ASSIGNMENT. Report how many lines in the data below hold "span", with no other words.

BEGIN COLLECTED MATERIAL

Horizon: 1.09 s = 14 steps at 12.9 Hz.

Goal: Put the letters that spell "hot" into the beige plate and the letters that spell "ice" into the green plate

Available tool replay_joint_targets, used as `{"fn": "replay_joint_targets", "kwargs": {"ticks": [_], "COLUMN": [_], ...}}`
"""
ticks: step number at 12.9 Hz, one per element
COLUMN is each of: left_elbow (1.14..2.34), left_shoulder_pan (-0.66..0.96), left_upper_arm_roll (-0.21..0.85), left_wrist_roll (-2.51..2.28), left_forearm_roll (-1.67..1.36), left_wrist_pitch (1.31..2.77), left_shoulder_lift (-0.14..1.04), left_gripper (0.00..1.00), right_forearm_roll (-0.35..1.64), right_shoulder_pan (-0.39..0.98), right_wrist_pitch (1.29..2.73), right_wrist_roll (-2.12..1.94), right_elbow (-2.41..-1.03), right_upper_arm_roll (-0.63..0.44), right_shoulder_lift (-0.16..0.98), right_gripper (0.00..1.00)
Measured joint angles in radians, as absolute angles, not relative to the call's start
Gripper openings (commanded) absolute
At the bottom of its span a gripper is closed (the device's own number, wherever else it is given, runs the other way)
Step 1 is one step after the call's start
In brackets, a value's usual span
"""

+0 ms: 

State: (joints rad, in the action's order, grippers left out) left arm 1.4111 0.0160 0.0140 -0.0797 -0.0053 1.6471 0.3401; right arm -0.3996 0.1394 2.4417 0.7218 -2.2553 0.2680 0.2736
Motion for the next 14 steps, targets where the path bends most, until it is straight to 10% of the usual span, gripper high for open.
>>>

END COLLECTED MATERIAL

EXERCISE SOLUTION. 3